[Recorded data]
◆ ◆ ◆ ◆
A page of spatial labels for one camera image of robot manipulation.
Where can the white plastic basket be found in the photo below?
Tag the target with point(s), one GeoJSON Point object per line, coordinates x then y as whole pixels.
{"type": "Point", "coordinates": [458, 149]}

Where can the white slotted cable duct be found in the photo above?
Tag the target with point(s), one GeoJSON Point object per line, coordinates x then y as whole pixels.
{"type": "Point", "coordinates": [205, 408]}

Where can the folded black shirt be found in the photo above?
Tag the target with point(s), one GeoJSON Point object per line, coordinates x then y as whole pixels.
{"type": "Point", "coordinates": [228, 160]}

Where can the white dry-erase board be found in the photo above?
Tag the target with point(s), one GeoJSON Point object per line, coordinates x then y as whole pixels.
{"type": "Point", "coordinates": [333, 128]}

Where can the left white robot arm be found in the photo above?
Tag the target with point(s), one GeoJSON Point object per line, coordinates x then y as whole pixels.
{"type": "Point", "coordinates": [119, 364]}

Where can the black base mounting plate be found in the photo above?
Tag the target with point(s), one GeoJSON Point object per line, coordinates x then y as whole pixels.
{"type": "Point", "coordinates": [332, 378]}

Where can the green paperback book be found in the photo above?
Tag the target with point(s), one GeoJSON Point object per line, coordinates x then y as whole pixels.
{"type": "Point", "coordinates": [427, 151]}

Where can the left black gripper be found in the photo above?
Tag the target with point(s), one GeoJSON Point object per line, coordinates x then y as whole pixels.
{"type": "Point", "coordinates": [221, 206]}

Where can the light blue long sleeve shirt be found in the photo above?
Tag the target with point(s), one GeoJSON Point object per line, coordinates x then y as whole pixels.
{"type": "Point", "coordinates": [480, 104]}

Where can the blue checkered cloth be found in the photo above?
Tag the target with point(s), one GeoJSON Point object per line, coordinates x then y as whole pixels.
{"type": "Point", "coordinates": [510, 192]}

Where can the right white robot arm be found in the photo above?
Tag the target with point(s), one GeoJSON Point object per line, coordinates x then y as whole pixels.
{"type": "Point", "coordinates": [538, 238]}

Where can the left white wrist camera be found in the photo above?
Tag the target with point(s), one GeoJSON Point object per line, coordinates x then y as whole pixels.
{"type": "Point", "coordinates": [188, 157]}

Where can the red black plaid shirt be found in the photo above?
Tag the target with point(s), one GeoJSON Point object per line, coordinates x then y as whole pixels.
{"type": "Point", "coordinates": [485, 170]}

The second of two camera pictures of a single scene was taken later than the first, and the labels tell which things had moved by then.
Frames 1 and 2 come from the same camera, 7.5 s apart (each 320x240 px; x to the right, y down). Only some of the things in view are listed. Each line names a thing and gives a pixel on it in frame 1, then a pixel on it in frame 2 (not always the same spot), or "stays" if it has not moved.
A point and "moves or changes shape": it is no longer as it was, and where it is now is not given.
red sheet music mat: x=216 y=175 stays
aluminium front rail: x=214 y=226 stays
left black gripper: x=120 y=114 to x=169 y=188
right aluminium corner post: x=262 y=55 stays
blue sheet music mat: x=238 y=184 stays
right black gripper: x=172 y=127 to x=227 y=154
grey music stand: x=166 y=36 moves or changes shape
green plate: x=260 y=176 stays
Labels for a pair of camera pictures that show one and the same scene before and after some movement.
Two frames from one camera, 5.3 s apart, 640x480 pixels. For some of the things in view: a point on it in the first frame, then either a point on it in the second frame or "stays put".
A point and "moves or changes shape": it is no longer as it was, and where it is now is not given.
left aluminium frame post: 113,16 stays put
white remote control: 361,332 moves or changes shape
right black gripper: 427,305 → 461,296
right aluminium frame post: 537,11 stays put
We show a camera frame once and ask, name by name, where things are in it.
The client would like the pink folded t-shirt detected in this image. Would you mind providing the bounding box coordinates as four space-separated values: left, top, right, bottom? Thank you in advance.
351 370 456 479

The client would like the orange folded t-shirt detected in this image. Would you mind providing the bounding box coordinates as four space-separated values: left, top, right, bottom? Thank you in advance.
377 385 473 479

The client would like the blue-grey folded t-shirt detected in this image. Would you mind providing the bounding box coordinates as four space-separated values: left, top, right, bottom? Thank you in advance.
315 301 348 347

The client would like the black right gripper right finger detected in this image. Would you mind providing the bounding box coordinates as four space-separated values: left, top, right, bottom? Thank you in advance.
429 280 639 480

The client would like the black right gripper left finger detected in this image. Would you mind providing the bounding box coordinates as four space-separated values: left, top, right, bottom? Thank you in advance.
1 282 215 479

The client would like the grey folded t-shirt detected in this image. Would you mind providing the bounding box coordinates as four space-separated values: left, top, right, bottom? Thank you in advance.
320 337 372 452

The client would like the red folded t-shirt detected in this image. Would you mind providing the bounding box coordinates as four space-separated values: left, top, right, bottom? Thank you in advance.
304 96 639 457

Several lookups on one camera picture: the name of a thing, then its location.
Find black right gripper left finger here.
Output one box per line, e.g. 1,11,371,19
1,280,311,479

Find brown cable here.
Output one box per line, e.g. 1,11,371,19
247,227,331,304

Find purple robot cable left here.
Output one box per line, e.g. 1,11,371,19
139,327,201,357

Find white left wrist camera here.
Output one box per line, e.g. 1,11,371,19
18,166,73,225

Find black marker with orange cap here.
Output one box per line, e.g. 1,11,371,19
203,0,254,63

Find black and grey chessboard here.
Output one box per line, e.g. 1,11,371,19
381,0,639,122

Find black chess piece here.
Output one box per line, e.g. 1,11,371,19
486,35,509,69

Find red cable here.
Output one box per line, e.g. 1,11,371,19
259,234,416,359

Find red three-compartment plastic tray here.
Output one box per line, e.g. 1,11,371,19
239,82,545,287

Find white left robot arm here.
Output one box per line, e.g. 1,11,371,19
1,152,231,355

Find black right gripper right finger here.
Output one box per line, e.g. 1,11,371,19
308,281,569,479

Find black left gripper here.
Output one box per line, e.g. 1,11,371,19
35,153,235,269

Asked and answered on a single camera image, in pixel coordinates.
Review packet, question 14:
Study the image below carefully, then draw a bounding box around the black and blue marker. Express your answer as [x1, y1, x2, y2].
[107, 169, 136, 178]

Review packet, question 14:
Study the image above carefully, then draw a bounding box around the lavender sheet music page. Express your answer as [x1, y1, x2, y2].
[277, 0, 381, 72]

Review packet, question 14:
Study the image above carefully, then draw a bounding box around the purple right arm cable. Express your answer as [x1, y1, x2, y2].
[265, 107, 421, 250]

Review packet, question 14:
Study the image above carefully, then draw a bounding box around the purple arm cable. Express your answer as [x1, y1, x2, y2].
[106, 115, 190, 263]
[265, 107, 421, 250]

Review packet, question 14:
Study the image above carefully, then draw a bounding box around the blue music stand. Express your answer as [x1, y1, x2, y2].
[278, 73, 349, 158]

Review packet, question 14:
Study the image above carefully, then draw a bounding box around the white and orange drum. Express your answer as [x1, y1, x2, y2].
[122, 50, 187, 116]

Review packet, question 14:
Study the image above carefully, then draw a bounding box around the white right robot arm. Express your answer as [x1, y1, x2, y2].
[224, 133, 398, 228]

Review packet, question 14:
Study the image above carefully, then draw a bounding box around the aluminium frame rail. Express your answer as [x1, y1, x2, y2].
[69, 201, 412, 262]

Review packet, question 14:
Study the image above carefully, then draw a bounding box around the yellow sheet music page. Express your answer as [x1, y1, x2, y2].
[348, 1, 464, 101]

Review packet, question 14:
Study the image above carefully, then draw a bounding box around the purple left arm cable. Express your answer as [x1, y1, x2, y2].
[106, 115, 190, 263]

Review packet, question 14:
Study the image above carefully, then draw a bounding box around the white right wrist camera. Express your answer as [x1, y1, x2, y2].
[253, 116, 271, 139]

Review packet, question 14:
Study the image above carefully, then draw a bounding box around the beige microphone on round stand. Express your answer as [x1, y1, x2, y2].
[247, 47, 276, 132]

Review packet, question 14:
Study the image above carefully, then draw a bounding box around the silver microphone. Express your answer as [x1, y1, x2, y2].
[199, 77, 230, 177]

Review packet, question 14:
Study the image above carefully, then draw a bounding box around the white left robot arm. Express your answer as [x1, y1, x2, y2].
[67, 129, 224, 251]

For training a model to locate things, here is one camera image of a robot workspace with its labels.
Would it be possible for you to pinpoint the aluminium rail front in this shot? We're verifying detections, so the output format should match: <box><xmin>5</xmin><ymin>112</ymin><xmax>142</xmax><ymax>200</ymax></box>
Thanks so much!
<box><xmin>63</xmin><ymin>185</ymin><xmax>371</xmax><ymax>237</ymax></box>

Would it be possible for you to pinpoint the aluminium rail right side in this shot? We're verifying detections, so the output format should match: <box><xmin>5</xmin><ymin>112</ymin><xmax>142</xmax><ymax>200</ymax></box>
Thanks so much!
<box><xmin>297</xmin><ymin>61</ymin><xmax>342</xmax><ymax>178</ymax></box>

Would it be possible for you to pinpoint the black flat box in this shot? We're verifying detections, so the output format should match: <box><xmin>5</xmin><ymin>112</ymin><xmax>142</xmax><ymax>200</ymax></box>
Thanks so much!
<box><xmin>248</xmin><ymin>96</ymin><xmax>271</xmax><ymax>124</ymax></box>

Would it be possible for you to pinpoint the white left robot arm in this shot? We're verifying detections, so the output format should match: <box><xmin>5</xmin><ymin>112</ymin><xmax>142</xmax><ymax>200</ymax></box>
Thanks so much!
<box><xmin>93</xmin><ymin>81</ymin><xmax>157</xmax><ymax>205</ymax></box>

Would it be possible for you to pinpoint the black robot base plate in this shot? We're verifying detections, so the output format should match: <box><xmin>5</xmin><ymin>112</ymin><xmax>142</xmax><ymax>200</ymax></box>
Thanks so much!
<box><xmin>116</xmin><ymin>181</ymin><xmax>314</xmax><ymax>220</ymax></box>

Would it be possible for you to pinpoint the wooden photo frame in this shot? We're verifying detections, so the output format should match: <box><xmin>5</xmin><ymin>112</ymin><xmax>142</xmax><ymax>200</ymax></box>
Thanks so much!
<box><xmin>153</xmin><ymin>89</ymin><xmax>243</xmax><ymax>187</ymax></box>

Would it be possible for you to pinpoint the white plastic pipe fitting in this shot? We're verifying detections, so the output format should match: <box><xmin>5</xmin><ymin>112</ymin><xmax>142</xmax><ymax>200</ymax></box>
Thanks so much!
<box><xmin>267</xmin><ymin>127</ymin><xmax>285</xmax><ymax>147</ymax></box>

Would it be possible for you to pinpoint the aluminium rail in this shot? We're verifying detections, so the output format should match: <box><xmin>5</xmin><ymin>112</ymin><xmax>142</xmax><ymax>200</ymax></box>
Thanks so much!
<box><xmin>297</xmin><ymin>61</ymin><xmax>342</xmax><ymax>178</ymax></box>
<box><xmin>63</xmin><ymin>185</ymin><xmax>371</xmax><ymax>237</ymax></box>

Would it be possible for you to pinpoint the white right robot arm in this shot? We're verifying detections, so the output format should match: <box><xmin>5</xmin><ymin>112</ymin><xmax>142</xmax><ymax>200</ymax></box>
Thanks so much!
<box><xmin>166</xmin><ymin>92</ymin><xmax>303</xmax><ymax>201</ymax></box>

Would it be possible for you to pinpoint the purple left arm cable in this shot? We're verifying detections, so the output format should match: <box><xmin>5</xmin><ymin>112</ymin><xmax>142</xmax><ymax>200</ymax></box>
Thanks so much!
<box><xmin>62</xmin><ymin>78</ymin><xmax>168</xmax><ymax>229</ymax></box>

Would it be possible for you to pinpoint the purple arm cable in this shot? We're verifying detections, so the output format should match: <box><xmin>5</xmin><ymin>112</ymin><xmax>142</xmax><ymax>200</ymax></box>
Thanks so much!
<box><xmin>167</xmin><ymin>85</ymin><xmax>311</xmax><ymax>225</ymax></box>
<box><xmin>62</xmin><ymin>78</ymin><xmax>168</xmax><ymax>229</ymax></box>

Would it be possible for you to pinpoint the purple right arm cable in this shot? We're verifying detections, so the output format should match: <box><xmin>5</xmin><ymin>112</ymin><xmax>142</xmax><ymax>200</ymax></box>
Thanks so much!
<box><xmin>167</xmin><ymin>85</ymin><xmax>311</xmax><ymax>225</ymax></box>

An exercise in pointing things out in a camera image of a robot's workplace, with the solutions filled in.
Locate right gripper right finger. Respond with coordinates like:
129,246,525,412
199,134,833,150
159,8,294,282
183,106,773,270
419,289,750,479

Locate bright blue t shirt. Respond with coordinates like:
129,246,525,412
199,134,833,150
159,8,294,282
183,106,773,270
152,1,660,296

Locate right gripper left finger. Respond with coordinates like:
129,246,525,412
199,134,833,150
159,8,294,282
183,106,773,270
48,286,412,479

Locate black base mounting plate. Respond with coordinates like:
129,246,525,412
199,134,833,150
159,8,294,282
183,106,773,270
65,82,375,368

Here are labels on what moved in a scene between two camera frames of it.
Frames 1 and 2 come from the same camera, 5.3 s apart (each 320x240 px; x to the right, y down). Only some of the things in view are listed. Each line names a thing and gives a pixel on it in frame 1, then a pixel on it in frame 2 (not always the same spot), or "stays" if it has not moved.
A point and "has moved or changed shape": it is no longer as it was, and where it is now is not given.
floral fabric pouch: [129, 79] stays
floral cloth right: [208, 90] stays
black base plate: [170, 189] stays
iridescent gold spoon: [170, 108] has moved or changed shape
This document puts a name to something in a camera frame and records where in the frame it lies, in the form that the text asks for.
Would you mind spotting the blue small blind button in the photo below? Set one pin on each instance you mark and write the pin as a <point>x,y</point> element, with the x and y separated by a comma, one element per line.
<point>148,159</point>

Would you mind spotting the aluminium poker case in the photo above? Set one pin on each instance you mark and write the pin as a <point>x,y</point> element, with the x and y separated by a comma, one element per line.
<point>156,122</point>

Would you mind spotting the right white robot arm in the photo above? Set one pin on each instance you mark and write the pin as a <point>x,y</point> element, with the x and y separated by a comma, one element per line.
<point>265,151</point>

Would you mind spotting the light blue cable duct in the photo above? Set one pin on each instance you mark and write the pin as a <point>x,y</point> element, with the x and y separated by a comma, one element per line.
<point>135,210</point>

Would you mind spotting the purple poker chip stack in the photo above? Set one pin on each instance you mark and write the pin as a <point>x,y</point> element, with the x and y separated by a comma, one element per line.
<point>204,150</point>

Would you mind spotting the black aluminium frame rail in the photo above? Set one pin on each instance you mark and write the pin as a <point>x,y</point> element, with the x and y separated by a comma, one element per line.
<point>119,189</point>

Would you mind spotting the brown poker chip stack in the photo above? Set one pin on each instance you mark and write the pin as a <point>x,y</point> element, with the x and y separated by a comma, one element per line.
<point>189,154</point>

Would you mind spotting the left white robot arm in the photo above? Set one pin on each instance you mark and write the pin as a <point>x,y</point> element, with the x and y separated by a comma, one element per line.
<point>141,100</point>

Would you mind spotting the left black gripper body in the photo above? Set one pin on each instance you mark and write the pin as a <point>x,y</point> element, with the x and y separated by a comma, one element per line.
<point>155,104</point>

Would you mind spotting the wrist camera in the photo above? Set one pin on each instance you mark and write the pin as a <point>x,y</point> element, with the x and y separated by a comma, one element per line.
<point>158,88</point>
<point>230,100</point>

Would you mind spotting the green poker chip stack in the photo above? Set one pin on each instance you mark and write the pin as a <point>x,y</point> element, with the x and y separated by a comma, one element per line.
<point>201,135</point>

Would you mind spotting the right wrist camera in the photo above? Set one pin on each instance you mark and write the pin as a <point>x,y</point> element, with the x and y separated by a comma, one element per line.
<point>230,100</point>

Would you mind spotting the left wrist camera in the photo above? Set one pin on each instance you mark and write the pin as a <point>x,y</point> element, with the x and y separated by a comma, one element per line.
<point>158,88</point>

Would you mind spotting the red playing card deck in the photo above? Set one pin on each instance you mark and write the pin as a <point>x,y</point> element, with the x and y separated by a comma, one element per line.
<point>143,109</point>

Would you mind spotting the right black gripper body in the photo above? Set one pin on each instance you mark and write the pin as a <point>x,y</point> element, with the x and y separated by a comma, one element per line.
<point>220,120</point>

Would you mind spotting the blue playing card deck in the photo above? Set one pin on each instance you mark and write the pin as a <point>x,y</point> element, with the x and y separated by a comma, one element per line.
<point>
◆ ◆ ◆ ◆
Assignment: Each line of the records above, from the first through the one containing "Where can the white dry-erase", is to be retyped exactly; no other line belongs.

Task answer:
A page of spatial labels for one camera image of robot manipulation.
Where can the white plastic basket be found in the photo below?
Tag the target with point(s), one GeoJSON Point object per line, coordinates x then y as whole pixels.
{"type": "Point", "coordinates": [458, 149]}

Where can the white slotted cable duct be found in the photo above?
Tag the target with point(s), one GeoJSON Point object per line, coordinates x then y as whole pixels.
{"type": "Point", "coordinates": [205, 408]}

Where can the folded black shirt be found in the photo above?
Tag the target with point(s), one GeoJSON Point object per line, coordinates x then y as whole pixels.
{"type": "Point", "coordinates": [228, 160]}

Where can the white dry-erase board be found in the photo above?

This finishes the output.